* [Entries provided]:
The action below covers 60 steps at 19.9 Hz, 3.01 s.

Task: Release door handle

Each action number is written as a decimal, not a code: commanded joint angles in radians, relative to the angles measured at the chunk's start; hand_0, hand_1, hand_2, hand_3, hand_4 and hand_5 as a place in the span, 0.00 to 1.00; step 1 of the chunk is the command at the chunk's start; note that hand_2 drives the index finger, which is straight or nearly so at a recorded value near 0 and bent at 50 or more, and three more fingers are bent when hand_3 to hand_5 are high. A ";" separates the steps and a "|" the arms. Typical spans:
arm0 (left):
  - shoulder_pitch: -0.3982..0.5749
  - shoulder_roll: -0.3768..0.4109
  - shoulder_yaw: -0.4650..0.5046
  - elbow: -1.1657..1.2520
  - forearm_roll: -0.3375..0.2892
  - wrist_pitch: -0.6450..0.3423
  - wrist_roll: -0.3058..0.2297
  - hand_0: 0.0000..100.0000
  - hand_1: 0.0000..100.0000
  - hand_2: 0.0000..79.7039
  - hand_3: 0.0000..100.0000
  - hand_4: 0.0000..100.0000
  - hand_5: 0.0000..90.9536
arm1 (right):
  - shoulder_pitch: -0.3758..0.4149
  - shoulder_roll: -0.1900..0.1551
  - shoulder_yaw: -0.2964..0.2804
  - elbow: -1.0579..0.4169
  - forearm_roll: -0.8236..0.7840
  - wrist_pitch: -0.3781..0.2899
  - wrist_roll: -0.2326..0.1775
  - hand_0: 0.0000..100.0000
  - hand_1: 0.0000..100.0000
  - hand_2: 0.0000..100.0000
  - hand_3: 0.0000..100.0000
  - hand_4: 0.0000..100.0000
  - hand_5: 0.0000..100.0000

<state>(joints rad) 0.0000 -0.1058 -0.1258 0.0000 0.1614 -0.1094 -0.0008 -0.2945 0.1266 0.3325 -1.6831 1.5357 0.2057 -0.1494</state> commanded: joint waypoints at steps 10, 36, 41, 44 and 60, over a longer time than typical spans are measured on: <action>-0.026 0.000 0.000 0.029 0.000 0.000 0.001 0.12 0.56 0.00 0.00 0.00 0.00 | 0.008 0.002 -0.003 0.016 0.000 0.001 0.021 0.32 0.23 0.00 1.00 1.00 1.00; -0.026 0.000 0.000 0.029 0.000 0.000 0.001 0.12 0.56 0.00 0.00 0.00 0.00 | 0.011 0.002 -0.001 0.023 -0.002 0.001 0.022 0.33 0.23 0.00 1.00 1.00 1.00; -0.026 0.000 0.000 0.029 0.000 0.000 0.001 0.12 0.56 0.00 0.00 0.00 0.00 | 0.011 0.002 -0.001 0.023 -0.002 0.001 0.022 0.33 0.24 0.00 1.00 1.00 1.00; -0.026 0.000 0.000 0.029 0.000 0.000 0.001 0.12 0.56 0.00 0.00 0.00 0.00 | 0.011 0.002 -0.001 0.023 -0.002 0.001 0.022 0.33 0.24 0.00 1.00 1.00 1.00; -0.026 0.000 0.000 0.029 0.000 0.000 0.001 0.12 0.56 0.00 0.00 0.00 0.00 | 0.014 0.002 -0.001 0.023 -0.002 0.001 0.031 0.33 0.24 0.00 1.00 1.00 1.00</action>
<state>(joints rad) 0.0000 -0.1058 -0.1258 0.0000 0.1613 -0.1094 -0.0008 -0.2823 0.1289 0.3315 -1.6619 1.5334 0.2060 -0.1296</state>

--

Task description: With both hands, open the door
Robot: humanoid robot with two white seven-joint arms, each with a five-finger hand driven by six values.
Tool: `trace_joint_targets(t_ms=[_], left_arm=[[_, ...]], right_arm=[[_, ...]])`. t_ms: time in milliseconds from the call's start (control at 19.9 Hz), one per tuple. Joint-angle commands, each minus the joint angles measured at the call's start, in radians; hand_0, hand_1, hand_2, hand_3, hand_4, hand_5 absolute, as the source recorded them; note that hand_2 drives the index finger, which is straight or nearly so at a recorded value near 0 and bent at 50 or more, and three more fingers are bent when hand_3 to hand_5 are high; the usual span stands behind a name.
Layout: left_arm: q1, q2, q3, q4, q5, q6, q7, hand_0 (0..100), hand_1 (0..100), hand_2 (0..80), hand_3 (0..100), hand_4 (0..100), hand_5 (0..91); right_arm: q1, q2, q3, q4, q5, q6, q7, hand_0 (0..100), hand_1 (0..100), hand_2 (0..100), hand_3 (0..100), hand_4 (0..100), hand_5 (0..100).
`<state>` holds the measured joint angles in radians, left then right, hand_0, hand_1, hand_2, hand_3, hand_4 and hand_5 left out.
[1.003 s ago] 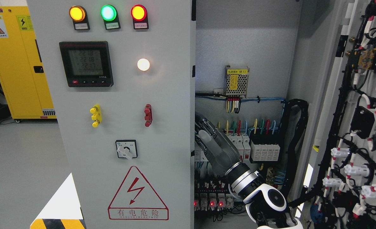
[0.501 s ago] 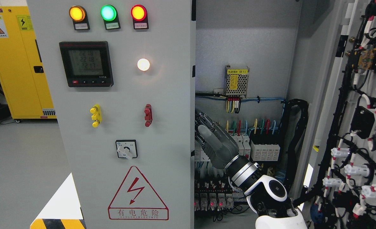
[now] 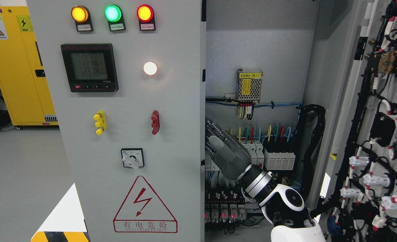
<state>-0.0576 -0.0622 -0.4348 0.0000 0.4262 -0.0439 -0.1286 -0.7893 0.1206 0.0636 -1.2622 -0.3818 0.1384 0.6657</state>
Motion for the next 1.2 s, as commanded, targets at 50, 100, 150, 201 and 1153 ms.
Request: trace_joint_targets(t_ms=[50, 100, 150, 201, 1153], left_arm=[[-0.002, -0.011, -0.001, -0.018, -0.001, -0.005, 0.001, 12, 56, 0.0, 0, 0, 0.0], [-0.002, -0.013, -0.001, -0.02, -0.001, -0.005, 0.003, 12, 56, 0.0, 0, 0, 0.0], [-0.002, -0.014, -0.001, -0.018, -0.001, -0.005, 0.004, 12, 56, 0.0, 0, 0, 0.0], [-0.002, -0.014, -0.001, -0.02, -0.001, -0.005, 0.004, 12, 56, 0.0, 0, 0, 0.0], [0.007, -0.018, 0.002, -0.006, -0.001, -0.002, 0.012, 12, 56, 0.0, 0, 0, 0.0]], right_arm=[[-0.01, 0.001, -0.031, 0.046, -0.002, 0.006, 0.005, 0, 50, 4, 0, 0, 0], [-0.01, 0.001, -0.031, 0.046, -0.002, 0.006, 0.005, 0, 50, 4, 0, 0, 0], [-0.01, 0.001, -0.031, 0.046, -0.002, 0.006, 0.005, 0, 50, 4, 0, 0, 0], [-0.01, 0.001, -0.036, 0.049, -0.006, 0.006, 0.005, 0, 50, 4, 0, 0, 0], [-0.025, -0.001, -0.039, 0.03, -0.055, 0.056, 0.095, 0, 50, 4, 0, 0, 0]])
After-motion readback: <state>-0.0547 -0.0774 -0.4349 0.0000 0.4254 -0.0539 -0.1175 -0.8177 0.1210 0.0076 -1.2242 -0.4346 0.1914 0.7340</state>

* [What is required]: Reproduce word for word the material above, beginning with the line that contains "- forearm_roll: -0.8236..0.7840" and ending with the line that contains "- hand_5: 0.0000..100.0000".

* [Written response]:
  - forearm_roll: -0.8236..0.7840
  - wrist_pitch: -0.3781..0.2899
  - wrist_roll: -0.2326..0.1775
  - hand_0: 0.0000..100.0000
  - hand_1: 0.0000..100.0000
  - hand_2: 0.0000..100.0000
  - hand_3: 0.0000..100.0000
  - hand_4: 0.0000..100.0000
  - hand_5: 0.0000..100.0000

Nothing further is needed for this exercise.